Indonesia Harus Belajar dari Thailand Turunkan Kasus Covid-19

Indonesia Harus Belajar dari Thailand Turunkan Kasus Covid-19

Terbaiknews - Jubir Satgas Penanganan Covid-19 Wiku Adisasmito. (Dok Satgas Covid-19)

– Satuan Tugas Covid-19 menyoroti kepatuhan protokol kesehatan yang dilakukan oleh negara lain dengan disiplin. Salah satunya Thailand. Negara Gajah Putih tersebut merupakan negara pertama di luar Tiongkok yang melaporkan adanya kasus positif Covid-19. Namun, Thailand merespons dengan melibatkan seluruh masyarakatnya.

Juru Bicara Pemerintah Untuk Covid-19 Prof Wiku Adisasmito menjelaskan keselamatan rakyat adalah hukum tertinggi. Maka pihaknya meminta kepada siapapun untuk mematuhi protokol kesehatan yang sudah ditentukan pemerintah sebagai upaya pencegahan dan perlindungan kepada masyarakat dari penularan Covid-19.

“Kami juga meminta kepada pemerintah dan satgas daerah dan aparat penegak hukum untuk menegakan disiplin dan menindak tegas siapapun yang melanggar protkes tanpa pandang bulu,” tururnya dalam konferensi pers, Selasa (17/11).

  • MCCC: Penanganan Covid-19 di Indonesia Makin Menantang

“Langkah penanganan seperti ini sudah berhasil dijalankan Thailand yang diapresiasi Organisasi Kesehatan Dunia (WHO),” tuturnya.

Prof Wiku menyebut Thailand hanya memiliki 4 ribu kasus dan hanya 60 korban jiwa walaupun jumlah penduduknya 70 juta. Thailand, kata dia, berkomitmen lakukan investasi di bidang kesehatan selama 40 tahun dan membangun jaringan tenaga kesehatan di desa yang berperan sebagai mata dan telinga sistem kesehatan masyarakat.

“Berbagai hal yang dilakukan Thailand dan negara lain dapat menjadi pelajaran upaya penanganan Covid-19 Indonesia,” katanya.

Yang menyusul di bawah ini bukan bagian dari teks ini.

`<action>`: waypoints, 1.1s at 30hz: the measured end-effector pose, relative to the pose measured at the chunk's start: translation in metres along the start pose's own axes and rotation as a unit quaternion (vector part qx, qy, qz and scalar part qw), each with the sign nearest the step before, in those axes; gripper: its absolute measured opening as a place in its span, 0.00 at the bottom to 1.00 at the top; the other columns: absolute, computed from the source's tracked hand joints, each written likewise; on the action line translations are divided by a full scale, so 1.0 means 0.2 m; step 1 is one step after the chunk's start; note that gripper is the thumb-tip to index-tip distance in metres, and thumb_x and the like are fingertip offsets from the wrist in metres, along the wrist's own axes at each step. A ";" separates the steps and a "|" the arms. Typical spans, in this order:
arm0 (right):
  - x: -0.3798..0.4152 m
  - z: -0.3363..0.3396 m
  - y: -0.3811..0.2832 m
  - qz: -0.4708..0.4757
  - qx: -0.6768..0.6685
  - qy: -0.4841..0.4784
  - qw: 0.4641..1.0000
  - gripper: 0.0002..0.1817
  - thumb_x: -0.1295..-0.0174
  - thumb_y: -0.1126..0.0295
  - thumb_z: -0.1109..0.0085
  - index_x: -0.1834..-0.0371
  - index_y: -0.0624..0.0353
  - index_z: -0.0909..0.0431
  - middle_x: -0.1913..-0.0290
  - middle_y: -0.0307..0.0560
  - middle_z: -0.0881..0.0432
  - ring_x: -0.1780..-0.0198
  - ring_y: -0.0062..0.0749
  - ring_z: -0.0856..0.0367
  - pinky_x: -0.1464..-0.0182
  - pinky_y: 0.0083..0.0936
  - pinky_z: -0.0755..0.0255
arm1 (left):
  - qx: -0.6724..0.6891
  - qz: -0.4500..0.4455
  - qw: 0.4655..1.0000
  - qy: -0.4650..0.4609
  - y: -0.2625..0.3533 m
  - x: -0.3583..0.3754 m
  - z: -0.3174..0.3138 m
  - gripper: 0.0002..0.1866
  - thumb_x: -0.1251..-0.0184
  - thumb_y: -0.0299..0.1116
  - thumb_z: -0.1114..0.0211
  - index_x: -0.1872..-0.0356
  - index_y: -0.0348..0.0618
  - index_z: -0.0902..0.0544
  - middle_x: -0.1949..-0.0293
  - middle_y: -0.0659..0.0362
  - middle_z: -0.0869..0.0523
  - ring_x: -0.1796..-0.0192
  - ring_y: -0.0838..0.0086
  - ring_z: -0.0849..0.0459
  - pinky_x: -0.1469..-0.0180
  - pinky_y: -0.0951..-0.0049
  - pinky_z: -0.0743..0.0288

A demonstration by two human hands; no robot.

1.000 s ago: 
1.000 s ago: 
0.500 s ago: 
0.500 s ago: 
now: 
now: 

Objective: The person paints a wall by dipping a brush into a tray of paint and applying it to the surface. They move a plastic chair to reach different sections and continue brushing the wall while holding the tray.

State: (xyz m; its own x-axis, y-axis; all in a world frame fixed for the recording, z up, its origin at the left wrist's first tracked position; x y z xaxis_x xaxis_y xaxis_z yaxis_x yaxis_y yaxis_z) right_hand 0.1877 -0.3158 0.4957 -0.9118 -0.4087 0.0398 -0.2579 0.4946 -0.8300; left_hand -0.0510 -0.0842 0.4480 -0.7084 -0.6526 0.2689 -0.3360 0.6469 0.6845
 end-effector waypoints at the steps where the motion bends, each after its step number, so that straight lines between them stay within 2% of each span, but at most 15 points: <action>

Prof Wiku menambahkan walaupun selama 8 bulan ini pengendalian sudah cukup baik, namun protokol kesehatan harus terus ditingkatkan. “Bisa ditingkatkan apabila ada kerja sama erat pemerintah, masyarakat, dan pemangku kepentingan dalam kampanyekan protokol dan tingkatkan testing, tracing, dan treatment (3T),” katanya.